From redhat bugzilla at $URL: A heap-based buffer overflow was found in the way libxml2 decoded an entity reference with a long name. A remote attacker could provide a specially-crafted XML file, which once opened in an application linked against libxml would cause that application to crash, or, potentially, execute arbitrary code with the privileges of the user running the application. Reference: http://googlechromereleases.blogspot.com/2012/01/stable-channel-update.html Patch: http://git.gnome.org/browse/libxml2/commit/?id=5bd3c061823a8499b27422aee04ea20aae24f03e
Fixed in libxml2-2.7.8-r4, thanks for reporting! >*libxml2-2.7.8-r4 (10 Jan 2012) > > 10 Jan 2012; Alexandre Rostovtsev <tetromino@gentoo.org> > +libxml2-2.7.8-r4.ebuild, > +files/libxml2-2.7.8-allocation-error-copying-entities.patch: > Fix heap-based overflow in parsing long entity references (CVE-2011-3919, bug > #398361, thanks to Agostino Sarubbo for reporting).

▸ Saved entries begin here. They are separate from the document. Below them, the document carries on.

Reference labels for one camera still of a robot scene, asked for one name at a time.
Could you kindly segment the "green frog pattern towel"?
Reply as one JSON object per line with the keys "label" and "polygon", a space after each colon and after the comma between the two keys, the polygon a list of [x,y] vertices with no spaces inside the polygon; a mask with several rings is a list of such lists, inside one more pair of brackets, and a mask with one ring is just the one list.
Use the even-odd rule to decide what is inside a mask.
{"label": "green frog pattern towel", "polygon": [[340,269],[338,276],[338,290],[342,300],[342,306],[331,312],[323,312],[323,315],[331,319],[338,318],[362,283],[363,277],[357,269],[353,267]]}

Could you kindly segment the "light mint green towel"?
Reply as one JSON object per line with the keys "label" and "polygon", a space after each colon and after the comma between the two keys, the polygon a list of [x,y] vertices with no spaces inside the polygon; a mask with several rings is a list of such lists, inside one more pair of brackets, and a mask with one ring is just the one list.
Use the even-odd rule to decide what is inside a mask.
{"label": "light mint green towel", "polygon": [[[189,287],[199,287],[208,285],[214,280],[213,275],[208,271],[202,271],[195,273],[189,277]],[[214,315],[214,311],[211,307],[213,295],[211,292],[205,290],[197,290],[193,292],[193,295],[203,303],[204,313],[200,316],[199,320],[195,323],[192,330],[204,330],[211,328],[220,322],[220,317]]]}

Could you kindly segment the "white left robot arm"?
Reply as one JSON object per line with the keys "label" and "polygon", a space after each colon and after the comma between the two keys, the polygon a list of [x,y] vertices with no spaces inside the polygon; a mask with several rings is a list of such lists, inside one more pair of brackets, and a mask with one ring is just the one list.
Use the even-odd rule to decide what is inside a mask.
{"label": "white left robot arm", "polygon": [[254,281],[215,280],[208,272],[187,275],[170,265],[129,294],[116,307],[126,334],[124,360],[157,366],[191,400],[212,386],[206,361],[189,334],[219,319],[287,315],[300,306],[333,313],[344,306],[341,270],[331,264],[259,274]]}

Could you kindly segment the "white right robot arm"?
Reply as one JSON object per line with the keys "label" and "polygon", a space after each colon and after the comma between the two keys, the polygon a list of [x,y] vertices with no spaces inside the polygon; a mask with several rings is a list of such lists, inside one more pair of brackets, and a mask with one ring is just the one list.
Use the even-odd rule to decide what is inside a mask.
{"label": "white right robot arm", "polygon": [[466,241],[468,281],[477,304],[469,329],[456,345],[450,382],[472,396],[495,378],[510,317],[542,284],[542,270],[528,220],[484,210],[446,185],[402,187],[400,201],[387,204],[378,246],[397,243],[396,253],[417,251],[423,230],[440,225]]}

(In reply to comment #1) > Fixed in libxml2-2.7.8-r4, thanks for reporting! > Great, thank you. Arches, please test and mark stable: =dev-libs/libxml2-2.7.8-r4 Target keywords : "alpha amd64 arm hppa ia64 m68k ppc ppc64 s390 sh sparc x86"
amd64 stable
ppc/ppc64 done
x86 stable
alpha/arm/ia64/m68k/s390/sh/sparc stable
Stable for HPPA.
Filed new request in glsamaker.
CVE-2011-3919 (http://nvd.nist.gov/nvd.cfm?cvename=CVE-2011-3919): Heap-based buffer overflow in libxml2, as used in Google Chrome before 16.0.912.75, allows remote attackers to cause a denial of service or possibly have unspecified other impact via unknown vectors.